[Web-SIG] WSGI configuration and character encoding.

Tue Nov 30 19:35:32 CET 2004

At 06:03 PM 11/30/04 +0000, Alan Kennedy wrote:
>[Phillip J. Eby]
> > As long as the encoding is restricted to basically the same set of
> > encodings that work for Python source code, it should only be
> > necessary to have the encoding specified as a configuration variable
> > in the file.
> >
> > However, if it's considered desirable to also detect a BOM, we can
> > implement that by reading the first four bytes of the file, and then
> > either backing up if there's no BOM, or wrapping the file object with
> > the appropriate decoding wrapper before passing it to ConfigParser.
> >
> > Of course, at that point we could just as well implement the exact
> > same detection algorithm as PEP 263, except that we could also support
> > wide encodings as long as there's a BOM.
>
>I'm really, really, really, really, *really* against us trying to come up 
>with our own solution to the encoding problem. There are just too many 
>pitfalls and special cases.

You've lost me here.  I was suggesting that we use PEP 263 or a subset 
thereof.  I've seen the patches for PEP 263, and they're pretty darn 
simple, even in C!

>Take XML 1.1, for example. XML 1.0 omitted the use of the IBM EBCDIC NEL 
>character 0x85 as a permitted line terminator. XML 1.1 tried to rectify 
>that omission, and despite the fact that dozens of clever people (i.e. the 
>W3C XML working group) worked on the problem, and the spec was reviewed by 
>literally thousands of eyeballs worldwide, they *all* *still* got it wrong!
>
>XML 1.1: Dead on Arrival
>http://norman.walsh.name/2004/09/30/xml11
>
>I strongly urge that we adopt a solution that already has built-in 
>encoding support, e.g. python or XML.

If by "solution" you mean "implementation", it doesn't really solve 
anything in the XML case, because for example a specific XML library could 
be completely broken with respect to Unicode...  and many of them are!

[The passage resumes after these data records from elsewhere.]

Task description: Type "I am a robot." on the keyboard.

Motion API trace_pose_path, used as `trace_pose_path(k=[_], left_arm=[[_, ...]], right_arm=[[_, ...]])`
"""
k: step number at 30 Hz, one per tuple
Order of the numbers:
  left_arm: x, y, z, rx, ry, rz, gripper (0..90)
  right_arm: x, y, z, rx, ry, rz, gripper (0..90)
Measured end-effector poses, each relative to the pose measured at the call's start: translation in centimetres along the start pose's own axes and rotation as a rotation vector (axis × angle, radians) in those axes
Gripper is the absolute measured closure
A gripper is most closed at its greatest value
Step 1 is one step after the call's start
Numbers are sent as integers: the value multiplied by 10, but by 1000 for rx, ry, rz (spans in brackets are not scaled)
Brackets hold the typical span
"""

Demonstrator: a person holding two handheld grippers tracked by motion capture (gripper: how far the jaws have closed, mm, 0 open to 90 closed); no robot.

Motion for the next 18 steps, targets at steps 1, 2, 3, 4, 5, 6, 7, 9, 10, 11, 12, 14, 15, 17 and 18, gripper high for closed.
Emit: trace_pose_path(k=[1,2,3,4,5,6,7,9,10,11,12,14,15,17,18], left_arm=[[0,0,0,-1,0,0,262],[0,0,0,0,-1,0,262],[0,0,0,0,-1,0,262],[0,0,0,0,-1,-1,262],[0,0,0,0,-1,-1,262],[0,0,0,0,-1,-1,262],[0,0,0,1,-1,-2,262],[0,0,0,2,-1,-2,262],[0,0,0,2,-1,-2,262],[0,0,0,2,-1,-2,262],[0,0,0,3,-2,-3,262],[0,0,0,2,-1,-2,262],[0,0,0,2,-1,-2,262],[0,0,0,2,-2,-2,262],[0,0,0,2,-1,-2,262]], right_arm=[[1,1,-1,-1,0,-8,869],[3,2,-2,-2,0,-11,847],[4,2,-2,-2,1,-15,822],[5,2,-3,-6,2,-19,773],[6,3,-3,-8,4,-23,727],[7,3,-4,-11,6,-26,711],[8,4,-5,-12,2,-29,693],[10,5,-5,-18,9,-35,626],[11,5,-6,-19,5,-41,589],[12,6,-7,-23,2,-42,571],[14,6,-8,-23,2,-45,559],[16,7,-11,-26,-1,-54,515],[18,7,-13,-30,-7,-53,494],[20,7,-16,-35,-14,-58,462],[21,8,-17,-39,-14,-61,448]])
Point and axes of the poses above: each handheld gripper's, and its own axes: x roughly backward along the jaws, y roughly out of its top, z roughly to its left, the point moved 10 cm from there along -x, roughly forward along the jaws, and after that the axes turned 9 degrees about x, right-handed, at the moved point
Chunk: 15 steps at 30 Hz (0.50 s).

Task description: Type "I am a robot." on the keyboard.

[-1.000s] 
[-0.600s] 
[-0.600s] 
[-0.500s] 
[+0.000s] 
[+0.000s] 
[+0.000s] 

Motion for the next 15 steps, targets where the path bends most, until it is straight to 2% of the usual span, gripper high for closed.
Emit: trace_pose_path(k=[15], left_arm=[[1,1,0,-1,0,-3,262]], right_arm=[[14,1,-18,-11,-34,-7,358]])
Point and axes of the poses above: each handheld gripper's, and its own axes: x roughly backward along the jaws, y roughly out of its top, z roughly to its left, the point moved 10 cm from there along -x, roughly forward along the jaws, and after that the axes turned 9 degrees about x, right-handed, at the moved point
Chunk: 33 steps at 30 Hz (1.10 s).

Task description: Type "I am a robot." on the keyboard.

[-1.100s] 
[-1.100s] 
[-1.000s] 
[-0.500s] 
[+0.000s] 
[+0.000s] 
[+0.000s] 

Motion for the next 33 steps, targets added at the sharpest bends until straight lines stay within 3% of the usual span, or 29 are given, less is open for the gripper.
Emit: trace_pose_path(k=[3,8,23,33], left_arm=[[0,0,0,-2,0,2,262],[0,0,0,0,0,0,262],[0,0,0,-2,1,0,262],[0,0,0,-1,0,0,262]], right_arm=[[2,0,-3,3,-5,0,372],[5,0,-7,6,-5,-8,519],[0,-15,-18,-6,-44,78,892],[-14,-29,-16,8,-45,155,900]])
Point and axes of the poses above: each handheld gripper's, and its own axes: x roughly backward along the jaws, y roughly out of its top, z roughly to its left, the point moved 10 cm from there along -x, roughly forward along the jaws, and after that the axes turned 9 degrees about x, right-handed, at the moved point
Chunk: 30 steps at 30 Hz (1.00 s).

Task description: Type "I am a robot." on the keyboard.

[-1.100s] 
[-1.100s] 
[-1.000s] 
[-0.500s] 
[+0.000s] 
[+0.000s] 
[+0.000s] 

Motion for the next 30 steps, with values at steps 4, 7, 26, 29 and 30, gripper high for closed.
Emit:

If by "solution" you mean "detection algorithm", then I'm fine with that; 
the PEP 263 algorithm can be easily coded in Python as a front-end to 
ConfigParser.

>Failing that, if we want to use ConfigParser, I see three ways forward
>
>1. Make the user specify the encoding of the config file *outside* the 
>config file itself.

I think that will lead to significant complications for simple servers 
(e.g. ones that just want to publish files in a directory)

>2. Approach ein den deutsche-enkoding-bots on python-dev, e.g. MAL or MvL, 
>and ask their advice.

Sure, although I also assume that their input has already gone into PEP 
263, so using it as-is should be fine.

>3. Spend days or weeks bending our brains about how to make ConfigParser 
>also do encodings, and about whether the proposed approach works or not.

What's wrong with PEP 263?

>Lastly, here's a wild suggestion: How about a hybrid approach? We use 
>ConfigParser and the nice .ini syntax, but we wrap it in a simple XML 
>wrapper, just so that we don't have to worry about encodings. For example
>
>#----begin----
><?xml version="1.0" encoding="windows-1252"?>
><wsgi_config>
>
>[server]
>webmaster: aláin_ó_cinnéide at spam.org
>
></wsgi_config>
>#-----end-----
>
>Ugly, but perfectly functional and trivial to implement too.

And it introduces all the problems of &lt; &gt; &amp; &quot, too.  It'd be 
simpler to just use:

# encoding:windows-1252
[server]
webmaster: aláin_ó_cinnéide at spam.org

Which is one of several valid ways to spell an encoding declaration under 
PEP 263, that is also a valid comment in ConfigParser .ini format.